In fact, Heard is most proud of the times she advocated for herself in a big way, even when that made her unpopular. “When I look back on all the things I've done, sure I am proud of my professional accomplishments and movies,” she shared. “But that is nothing in comparison to the pride I feel for what I stood up for because it was right and true. I did that despite what it cost me. That wealth of pride gives back to me and will give back to my daughters and their daughters a million times over. I am proud I did the hard stuff. I would rather be unpopular. I would rather go down for being who I am than to be popular for something I'm not.”

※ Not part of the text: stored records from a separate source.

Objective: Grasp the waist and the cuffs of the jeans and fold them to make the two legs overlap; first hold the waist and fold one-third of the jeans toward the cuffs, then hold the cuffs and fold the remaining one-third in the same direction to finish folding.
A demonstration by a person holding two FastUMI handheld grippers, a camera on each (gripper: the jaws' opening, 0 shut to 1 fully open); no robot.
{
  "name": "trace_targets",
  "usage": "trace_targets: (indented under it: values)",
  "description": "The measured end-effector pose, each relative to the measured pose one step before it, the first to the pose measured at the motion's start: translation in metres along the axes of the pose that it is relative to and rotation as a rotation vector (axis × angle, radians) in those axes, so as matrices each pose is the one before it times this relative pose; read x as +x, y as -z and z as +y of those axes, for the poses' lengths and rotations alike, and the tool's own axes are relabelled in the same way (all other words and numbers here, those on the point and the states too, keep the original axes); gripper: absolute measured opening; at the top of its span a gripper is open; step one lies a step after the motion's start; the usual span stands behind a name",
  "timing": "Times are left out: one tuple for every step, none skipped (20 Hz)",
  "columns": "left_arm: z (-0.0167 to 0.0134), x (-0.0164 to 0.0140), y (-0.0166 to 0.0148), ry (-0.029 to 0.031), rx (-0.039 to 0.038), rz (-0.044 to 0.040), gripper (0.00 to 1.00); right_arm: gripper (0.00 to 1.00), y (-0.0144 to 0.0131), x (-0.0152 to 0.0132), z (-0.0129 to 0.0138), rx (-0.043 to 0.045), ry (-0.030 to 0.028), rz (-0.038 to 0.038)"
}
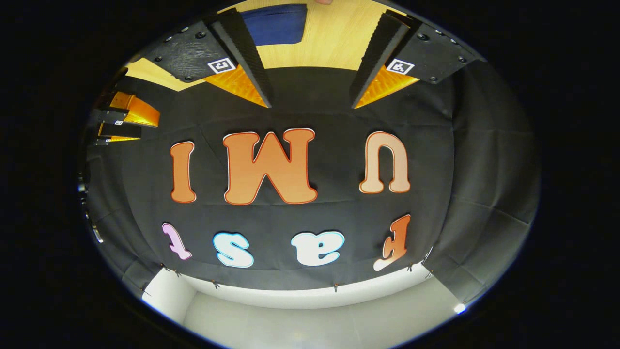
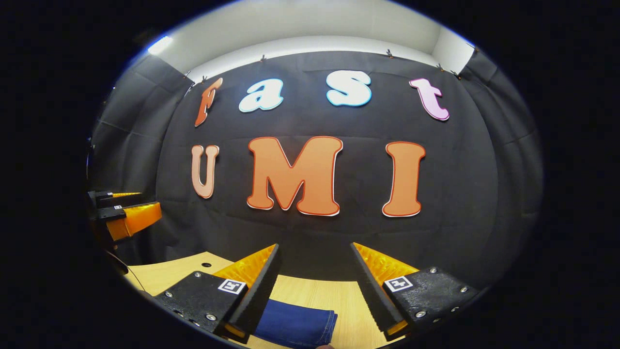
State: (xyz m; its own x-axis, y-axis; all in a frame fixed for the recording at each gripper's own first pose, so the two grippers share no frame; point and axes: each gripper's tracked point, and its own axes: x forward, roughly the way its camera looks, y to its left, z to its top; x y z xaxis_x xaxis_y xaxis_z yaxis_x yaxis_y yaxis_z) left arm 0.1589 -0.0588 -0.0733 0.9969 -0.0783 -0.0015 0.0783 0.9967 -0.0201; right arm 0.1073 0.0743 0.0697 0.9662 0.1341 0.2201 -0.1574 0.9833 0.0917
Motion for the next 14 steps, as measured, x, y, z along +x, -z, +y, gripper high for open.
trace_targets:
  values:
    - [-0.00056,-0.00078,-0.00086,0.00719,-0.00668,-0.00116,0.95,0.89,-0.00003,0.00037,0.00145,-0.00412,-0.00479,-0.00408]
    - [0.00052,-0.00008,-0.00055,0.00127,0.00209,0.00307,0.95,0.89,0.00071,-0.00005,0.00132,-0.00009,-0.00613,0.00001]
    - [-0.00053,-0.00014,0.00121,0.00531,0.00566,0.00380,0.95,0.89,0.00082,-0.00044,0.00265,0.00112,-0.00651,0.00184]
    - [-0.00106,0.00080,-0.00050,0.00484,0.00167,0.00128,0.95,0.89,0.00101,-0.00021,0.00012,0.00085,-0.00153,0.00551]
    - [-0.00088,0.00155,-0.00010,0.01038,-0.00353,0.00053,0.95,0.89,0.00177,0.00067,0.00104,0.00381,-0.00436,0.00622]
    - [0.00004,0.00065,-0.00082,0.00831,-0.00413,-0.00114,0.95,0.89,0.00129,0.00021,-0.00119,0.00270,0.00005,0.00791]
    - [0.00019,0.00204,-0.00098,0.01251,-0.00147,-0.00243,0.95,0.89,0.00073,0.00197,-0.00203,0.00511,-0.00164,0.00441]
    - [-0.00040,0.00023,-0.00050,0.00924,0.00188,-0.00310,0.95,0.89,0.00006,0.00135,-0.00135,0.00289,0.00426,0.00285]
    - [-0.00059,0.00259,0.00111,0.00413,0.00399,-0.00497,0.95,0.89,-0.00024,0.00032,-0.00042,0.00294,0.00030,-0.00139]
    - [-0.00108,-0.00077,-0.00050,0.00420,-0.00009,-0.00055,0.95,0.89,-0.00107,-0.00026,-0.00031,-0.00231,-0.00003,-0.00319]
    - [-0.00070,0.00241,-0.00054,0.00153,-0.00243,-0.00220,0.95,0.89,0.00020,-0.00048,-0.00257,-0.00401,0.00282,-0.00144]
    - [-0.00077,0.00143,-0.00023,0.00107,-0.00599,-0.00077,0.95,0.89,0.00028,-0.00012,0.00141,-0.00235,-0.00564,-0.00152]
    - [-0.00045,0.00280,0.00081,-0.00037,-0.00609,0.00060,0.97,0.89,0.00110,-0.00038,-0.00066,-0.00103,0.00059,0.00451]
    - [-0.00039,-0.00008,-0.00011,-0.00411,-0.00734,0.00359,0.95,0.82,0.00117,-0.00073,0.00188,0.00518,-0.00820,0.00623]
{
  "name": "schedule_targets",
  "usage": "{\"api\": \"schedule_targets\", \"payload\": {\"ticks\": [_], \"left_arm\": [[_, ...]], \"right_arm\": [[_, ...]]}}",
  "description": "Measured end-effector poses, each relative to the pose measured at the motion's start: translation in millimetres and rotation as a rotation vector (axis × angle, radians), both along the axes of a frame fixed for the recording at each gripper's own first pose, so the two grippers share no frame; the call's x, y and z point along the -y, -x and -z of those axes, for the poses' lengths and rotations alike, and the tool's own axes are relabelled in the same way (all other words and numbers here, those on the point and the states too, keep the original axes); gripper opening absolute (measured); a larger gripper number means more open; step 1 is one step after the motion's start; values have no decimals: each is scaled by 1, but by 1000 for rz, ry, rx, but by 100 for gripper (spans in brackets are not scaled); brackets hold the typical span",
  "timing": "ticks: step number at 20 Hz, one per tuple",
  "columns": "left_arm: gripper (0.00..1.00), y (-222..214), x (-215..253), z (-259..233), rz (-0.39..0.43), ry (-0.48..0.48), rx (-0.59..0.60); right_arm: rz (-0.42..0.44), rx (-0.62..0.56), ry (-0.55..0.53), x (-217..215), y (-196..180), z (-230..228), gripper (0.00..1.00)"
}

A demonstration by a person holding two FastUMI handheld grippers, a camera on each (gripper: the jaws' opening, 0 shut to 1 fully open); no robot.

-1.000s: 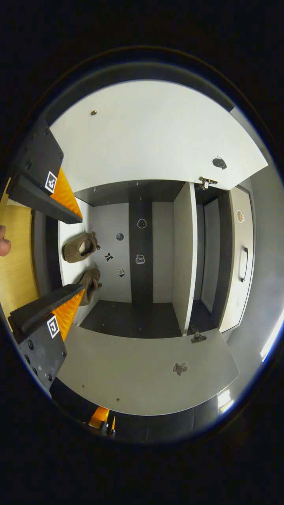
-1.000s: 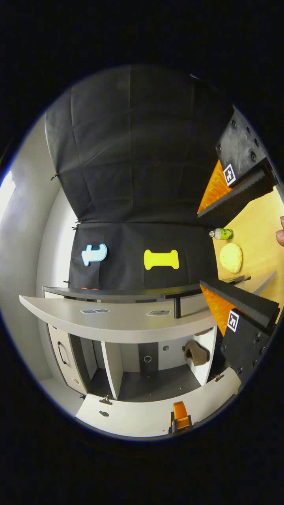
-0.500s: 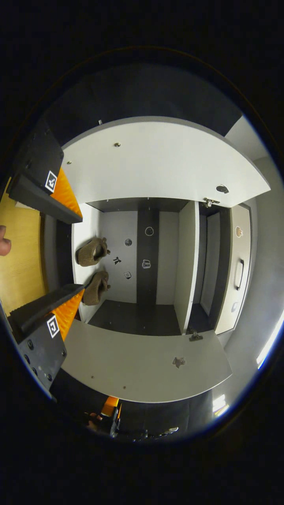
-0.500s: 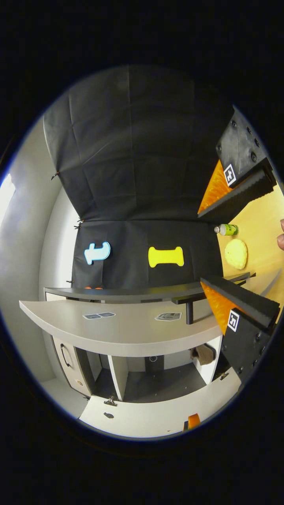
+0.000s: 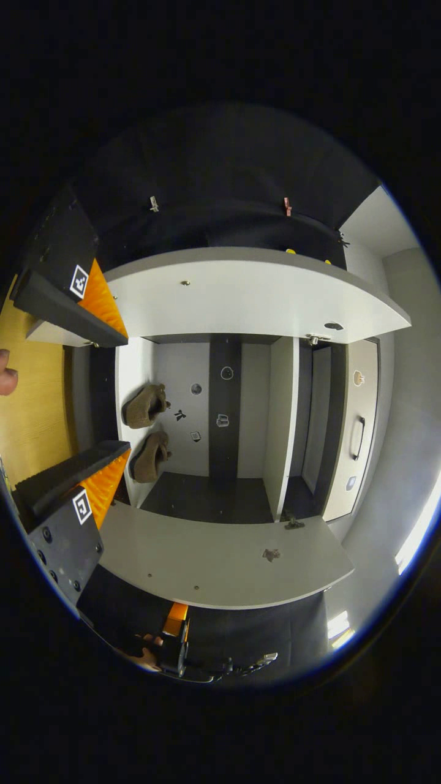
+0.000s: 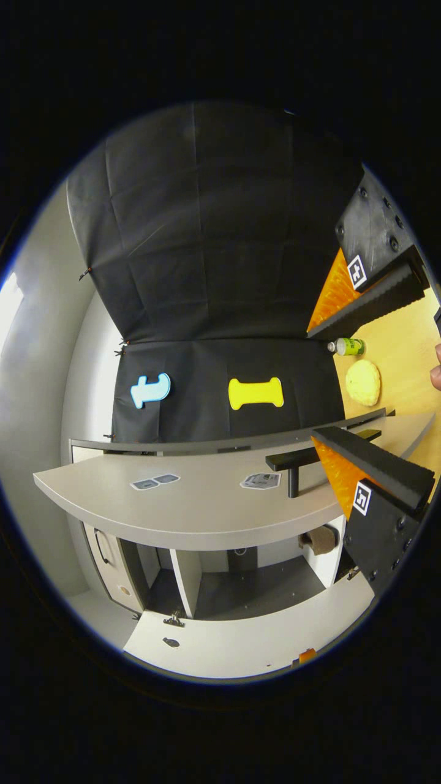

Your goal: Grab one shoe with the right hand and put it into the shoe cabinet, grab the other shoe with the left hand and put it into the shoe cabinet; then close the right door with the right hand and the left door with the left hand.

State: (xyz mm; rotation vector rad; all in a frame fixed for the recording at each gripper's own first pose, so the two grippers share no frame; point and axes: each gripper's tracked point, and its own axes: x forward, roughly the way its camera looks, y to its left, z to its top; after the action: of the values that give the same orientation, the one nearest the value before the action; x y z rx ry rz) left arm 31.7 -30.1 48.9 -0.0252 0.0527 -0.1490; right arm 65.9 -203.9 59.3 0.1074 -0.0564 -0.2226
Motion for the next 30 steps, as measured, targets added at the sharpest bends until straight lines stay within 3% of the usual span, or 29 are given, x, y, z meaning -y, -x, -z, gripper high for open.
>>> {"api": "schedule_targets", "payload": {"ticks": [6, 15, 24, 30], "left_arm": [[96, 18, -23, 6, -13, -13, -17], [97, 40, -67, 9, -86, -7, -32], [97, 36, -129, 16, -195, -8, -48], [97, 3, -204, 19, -301, -33, -53]], "right_arm": [[-61, 0, -17, -42, -5, 1, 97], [-258, -29, -92, -144, -50, 10, 98], [-289, -36, -70, -178, -84, 10, 98], [-265, -48, -58, -173, -71, 14, 98]]}}
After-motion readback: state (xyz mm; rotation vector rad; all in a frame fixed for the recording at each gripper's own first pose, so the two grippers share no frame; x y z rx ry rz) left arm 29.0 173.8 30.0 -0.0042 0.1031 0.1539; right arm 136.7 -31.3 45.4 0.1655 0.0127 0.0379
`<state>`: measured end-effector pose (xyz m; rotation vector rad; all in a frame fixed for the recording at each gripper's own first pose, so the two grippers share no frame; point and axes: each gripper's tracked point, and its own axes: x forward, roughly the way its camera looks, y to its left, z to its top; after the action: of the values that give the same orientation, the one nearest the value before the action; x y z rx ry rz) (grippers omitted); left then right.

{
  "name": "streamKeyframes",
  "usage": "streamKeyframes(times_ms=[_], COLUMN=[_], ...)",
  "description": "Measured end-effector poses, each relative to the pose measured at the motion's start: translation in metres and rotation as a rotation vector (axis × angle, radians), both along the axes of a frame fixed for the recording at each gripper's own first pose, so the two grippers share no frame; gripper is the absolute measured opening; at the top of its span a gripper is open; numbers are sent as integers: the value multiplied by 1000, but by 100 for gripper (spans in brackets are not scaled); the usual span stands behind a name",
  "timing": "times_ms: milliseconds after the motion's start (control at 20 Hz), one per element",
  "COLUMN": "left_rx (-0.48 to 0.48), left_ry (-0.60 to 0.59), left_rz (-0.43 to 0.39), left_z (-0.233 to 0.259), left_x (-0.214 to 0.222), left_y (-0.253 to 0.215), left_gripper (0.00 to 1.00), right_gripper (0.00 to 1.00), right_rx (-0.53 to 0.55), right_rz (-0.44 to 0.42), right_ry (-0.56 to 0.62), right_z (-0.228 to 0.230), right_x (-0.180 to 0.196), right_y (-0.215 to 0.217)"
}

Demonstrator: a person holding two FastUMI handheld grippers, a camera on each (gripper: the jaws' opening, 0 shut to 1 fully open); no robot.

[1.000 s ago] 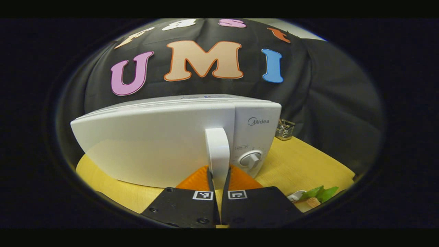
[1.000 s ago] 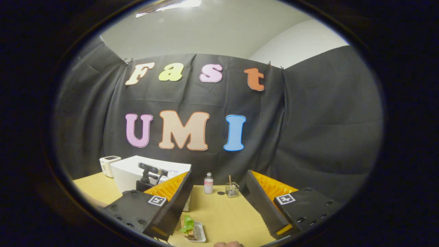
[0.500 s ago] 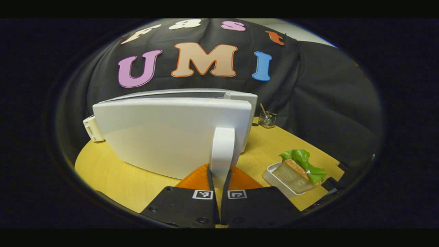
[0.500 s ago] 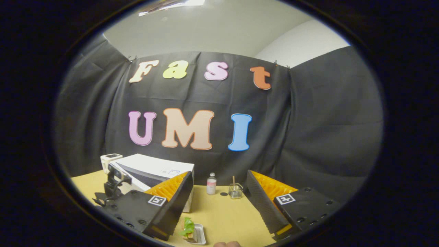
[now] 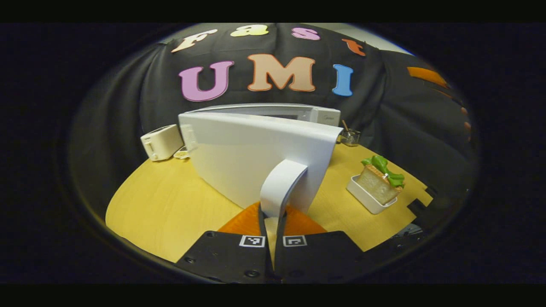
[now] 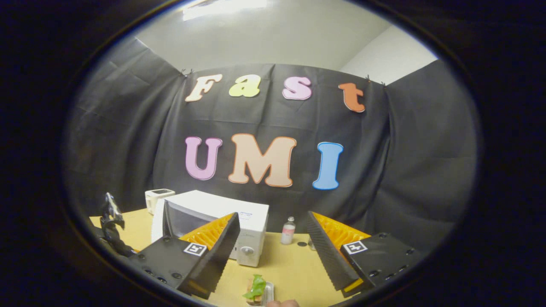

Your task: Open the microwave oven with the left hand, put the food in, and close the microwave oven.

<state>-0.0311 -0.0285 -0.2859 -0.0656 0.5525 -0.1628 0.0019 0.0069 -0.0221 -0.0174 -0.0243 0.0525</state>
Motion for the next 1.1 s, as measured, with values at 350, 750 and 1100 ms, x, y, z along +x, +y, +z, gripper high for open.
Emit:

"The world that's better for someone else is going to be an inherently better world for you. We are part of a vast army of voices that are not accepting silence." @amberheard From our conversation at @createcultivate yesterday regarding: Using Your Platform for Good. Powered by @iamavoter #iamavoter
Dayani asked the actress about the 2010 GLAAD event, where Heard revealed to a reporter that she was love with a woman. Heard explained that she hoped to inspire young people to feel safe being who they are, despite warnings from everyone around her not to do so. “Just to clarify, I didn't come out at that event. It was kind of distributed in the media that way. I never came out. I was never in."
At that point, her career was heating up and there was more interest in her private life. "I was falling madly in love with a beautiful woman with whom I am very close to this day and have a tremendous amount of respect and love for her," said Heard. At the event a reporter asked “Is that true she is your girlfriend?” Despite what people around her advised, she knew she had to speak her truth. "I just spoke from the heart in that moment about not having representation," recalls Heard. "I know that visibility is crucial. When we hear other people say, ‘Yes, me too,’ the immense power we get from building that community is how we change. When we collectively act, we impart dramatic social change."
Heard says she got woke when she was 12 and volunteering at a soup kitchen in her native Austin, Texas. She shared that the experience gave her a front seat to something she had not experienced before and motivated a lifelong passion to help inspire change. “It is one thing to talk about food deserts, unlivable wages or cyclical poverty. But to see people affected by the consequences of these institutions is a whole other thing,” she reveals. “It taught me about the mistake we make seeing homelessness as a character flaw as opposed to the fall of institutions. This compels me to fight to help ensure human rights and dignity for everyone."